The massage therapy industry is under fire in Las Vegas.

So, what else is new?  “Sin City” has a reputation for providing The Unscrupulous ways to satisfy their deep, dark desires, whims, and habits.  Massage Therapy is used as the face of some less-than-virtuous ways of enjoying what the City of Las Vegas, its surrounding wildlife and lands, and neon culture have to offer.  Massage Therapy, as an industry and a profession, is again, based on the public response from KTNV’s “Contact 13 Investigates” story about questionable corporate practices at Las Vegas Valley Massage Envy locations, defending itself against a negative public perception.  The story ran first on May 1, 2014, during their live action newscast, part of a Series presentation called “When Massage Becomes Misconduct”, focusing on Las Vegas Valley Massage Envys.

Watch this video, then please continue reading140501 KTNV Contact 13 story

 

Before I try to address what is really going on in the publication of this story, please know:  I am not and haven’t been an employee of or investor in Massage Envy.  I am not a representative for any law enforcement agency.  I do not know any of “the players” in this story.  But I am a concerned citizen – for the rights of potential and the alleged victims in this story.  I am also a pro-active Massage Therapy professional and Nevada State Board of Massage Therapists-licensed massage therapist (NVMT.103).  Oh: and I have an opinion, with some solution.

Please allow me to make some distinctions via definition for some of the terms I will use here:

  • Company – Massage Establishment
  • LMT – NSBMT-licensed Massage Practitioner
  • Complaining Client – customer who lodges a service complaint with a Company
  • Accusing Client – massage recipient/client who files/has filed criminal or civil charges against an LMT

I think, in our industry especially, any company that receives an first-time complaint against an employee LMT should investigate it internally and Play It Safe. There is no “report of criminal activity” by the company because they are not the Victim nor is there a law (that I am aware of) that requires employer to report “suspect LMTs” to the Business License Department, but I think Massage Envy [ME] has a franchise policy of “zero tolerance” for their employees already. Yes, the LMT/employee may not get the benefit of any doubt as to the veracity of the complaint…and that is another issue [if they are terminated over a complaint]: one the LMT would take up with an complaining client in a civil case. If the complaining client (based on the legally-consequential nature of the complaint), after being advised by the company of their options (in writing, too) to report the alleged ‘complaint’ additionally as a crime committed by the LMT, chooses NOT to pursue legal action, then the company is not legally bound to report the criminal act because they are not the victim. If the complaining client pursues criminal accusation and the LMT is convicted of a crime, then the company has ‘no choice’ (in my head) but to terminate employment (and according to their own company policy) – they, themselves, cannot pursue a criminal case against the LMT. Without a registered client accusation, This is a civil case. If (a franchisee of) ME is found to be negligent, then it is also a civil case.

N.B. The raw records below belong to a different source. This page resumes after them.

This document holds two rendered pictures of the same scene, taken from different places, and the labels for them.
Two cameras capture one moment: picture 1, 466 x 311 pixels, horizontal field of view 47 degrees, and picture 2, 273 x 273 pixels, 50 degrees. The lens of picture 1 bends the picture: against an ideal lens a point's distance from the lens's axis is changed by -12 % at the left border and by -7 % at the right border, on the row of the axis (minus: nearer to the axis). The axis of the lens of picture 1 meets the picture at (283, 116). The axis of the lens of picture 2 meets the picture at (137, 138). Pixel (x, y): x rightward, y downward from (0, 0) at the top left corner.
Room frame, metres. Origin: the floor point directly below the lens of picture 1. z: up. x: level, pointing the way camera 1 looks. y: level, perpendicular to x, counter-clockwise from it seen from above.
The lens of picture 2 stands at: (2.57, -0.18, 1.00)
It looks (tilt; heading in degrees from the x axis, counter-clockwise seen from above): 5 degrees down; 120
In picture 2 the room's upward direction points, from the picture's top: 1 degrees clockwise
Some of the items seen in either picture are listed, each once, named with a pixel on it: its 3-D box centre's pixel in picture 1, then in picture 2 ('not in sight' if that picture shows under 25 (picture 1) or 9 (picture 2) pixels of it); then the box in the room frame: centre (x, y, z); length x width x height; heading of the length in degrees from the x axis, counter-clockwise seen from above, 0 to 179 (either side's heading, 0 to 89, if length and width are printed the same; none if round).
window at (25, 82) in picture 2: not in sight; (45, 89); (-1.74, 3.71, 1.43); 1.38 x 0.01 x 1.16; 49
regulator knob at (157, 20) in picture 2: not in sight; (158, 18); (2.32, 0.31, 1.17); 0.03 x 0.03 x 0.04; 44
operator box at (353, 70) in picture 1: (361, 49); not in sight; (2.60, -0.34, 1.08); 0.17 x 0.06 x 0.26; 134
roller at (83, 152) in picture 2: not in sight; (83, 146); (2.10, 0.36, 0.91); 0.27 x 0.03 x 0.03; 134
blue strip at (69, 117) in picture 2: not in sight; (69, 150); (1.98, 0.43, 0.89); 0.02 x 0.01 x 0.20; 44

The company may, but IMHO not successfully, pursue a civil action against the convicted LMT if libel or defamation of reputation is incurred by the company. Who knows? Maybe that is what we hope can be established…but not until fair notice and counseling for employment is documented. Apparently, ME as a franchiser has a “Zero Tolerance” policy, which is a great statement, but they seem to not be living up to it at the news-story-targeted locations. Sometimes, news stories like these will put the franchisees under investigation by the company (Franchiser) and they may lose their franchise if not following contracted agreement, but the franchisee will not be responsible for a single LMT’s actions. I suspect that the franchisee will take the entire responsibility/consequence for re-employing, with documented counseling of the LMT prior, but ME’s lack of organizational oversight (because maybe there is a lack of network information for the re-employing franchisee) may be where the blame is set, finally. Again, This is a civil case.

If the company does not Play It Safe and counsel effectively OR terminate, the company becomes at risk for the accused LMT to be accused again. They cannot announce to every subsequent client that the LMT they are about to get a massage from has been accused (or complained against by another client) of criminal behavior – it is not their responsibility to announce an alleged perpetrator if they continue to employ a “suspect”. It is not the company’s responsibility when an LMT commits crimes – that is why we have a board for Massage Therapists, not Massage Establishments (and their owners) – if Nevada did, then the MEs featured in this story would be under investigation by the NSBMT (…for hiring/employment practices? that’s more likely an SOS function…). Massage Envy is one of the last places anyone expects to find criminals, which is why this story is so interesting – it’s the patrons and professionals that have conspiracy-theory attitudes that fuel the publicity derived from the fear developed in the telling of this story.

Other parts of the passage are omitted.